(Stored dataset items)

------------------------------

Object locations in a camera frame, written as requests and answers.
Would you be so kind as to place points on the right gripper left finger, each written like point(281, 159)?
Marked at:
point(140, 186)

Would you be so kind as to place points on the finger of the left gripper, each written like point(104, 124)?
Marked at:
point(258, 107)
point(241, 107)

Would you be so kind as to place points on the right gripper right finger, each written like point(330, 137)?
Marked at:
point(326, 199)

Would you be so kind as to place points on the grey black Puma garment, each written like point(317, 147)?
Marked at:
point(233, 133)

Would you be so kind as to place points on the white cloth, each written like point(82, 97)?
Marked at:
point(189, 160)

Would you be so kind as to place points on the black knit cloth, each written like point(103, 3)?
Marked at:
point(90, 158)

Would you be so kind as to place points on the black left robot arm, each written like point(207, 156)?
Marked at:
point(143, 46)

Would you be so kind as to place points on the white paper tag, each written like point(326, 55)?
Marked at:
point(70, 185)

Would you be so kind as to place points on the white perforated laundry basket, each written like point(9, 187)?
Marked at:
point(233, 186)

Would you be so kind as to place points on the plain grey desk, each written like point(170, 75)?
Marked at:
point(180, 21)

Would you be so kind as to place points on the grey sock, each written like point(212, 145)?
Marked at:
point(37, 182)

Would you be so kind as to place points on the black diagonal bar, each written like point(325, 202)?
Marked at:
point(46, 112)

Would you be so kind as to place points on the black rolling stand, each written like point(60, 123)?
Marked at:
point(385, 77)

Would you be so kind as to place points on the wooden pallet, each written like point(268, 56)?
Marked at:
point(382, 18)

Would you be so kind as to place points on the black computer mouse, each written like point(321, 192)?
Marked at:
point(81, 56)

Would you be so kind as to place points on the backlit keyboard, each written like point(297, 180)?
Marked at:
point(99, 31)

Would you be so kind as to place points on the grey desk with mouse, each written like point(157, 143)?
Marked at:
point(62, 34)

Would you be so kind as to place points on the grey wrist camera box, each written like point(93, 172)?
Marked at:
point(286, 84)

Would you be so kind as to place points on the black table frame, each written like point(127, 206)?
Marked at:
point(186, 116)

------------------------------

Repeat each record word for word.

Object locations in a camera frame, written as requests and answers.
Would you be so kind as to place points on the right gripper left finger, each written like point(281, 159)?
Marked at:
point(140, 186)

Would you be so kind as to place points on the finger of the left gripper, each written like point(104, 124)?
Marked at:
point(258, 107)
point(241, 107)

Would you be so kind as to place points on the right gripper right finger, each written like point(330, 137)?
Marked at:
point(326, 199)

Would you be so kind as to place points on the grey black Puma garment, each written like point(317, 147)?
Marked at:
point(233, 133)

Would you be so kind as to place points on the white cloth, each written like point(82, 97)?
Marked at:
point(189, 160)

Would you be so kind as to place points on the black knit cloth, each written like point(103, 3)?
Marked at:
point(90, 158)

Would you be so kind as to place points on the black left robot arm, each written like point(207, 156)?
Marked at:
point(143, 46)

Would you be so kind as to place points on the white paper tag, each written like point(326, 55)?
Marked at:
point(70, 185)

Would you be so kind as to place points on the white perforated laundry basket, each written like point(9, 187)?
Marked at:
point(233, 186)

Would you be so kind as to place points on the plain grey desk, each written like point(170, 75)?
Marked at:
point(180, 21)

Would you be so kind as to place points on the grey sock, each written like point(212, 145)?
Marked at:
point(37, 182)

Would you be so kind as to place points on the black diagonal bar, each written like point(325, 202)?
Marked at:
point(46, 112)

Would you be so kind as to place points on the black rolling stand, each written like point(60, 123)?
Marked at:
point(385, 77)

Would you be so kind as to place points on the wooden pallet, each written like point(268, 56)?
Marked at:
point(382, 18)

Would you be so kind as to place points on the black computer mouse, each written like point(321, 192)?
Marked at:
point(81, 56)

Would you be so kind as to place points on the backlit keyboard, each written like point(297, 180)?
Marked at:
point(99, 31)

Would you be so kind as to place points on the grey desk with mouse, each written like point(157, 143)?
Marked at:
point(62, 34)

Would you be so kind as to place points on the grey wrist camera box, each written like point(93, 172)?
Marked at:
point(286, 84)

Would you be so kind as to place points on the black table frame, each written like point(127, 206)?
Marked at:
point(186, 116)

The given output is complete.